Mortgage fraud is a specific variety of financial institution fraud. The Federal Bureau of Investigation (FBI) defines mortgage fraud as misstatements, misrepresentations or omissions in relation to a mortgage loan. Mortgage fraud can be committed by a borrower or a seller, but it can also be committed by a bank officer, an appraiser, a mortgage broker, an attorney, a loan originator or other industry insiders.
A borrower might commit mortgage fraud unintentionally
Sometimes a borrower may intentionally submit inaccurate information in an effort to qualify for a loan the borrower wouldn’t otherwise receive or to receive better terms on a loan. However, a borrower may commit mortgage fraud by mistake if he or she unintentionally puts inaccurate information on a mortgage application.

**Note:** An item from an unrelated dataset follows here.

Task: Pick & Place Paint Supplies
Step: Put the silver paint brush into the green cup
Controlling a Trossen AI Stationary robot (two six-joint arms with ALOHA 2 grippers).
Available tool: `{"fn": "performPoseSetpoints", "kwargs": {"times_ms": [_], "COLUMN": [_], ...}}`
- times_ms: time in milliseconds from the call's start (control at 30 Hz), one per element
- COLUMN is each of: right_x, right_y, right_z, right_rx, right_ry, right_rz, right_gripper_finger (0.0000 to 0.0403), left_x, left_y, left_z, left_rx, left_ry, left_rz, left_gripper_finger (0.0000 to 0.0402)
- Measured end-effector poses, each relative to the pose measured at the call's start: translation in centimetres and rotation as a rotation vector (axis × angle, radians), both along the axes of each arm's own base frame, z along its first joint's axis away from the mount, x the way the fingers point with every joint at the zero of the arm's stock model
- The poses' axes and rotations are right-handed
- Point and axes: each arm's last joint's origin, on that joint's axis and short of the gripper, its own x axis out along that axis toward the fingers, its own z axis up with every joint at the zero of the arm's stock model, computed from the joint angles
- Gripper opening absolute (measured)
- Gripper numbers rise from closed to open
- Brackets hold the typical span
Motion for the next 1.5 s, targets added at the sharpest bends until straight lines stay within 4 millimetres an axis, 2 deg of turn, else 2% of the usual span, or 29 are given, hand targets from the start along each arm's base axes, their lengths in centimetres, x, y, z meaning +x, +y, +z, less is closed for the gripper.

For example, you might have inadvertently committed mortgage fraud if you:
- Struck a deal with the seller that was not included in the mortgage documents
- Misstated your income
- Intend to repay a gift you received toward your down payment
How severe are the penalties for mortgage fraud?
In Missouri, each mortgage fraud transaction counts as a separate class D felony. Each class D felony conviction could result in a prison sentence up to seven years. Mortgage fraud could also merit federal felony convictions that could result in up to 30 years in prison, among other penalties.
Because mortgage fraud convictions can result in such severe penalties, it is important that you receive a fair trial. Each situation is unique, but it is generally valuable to do everything you can to help ensure you receive the best possible outcome in court.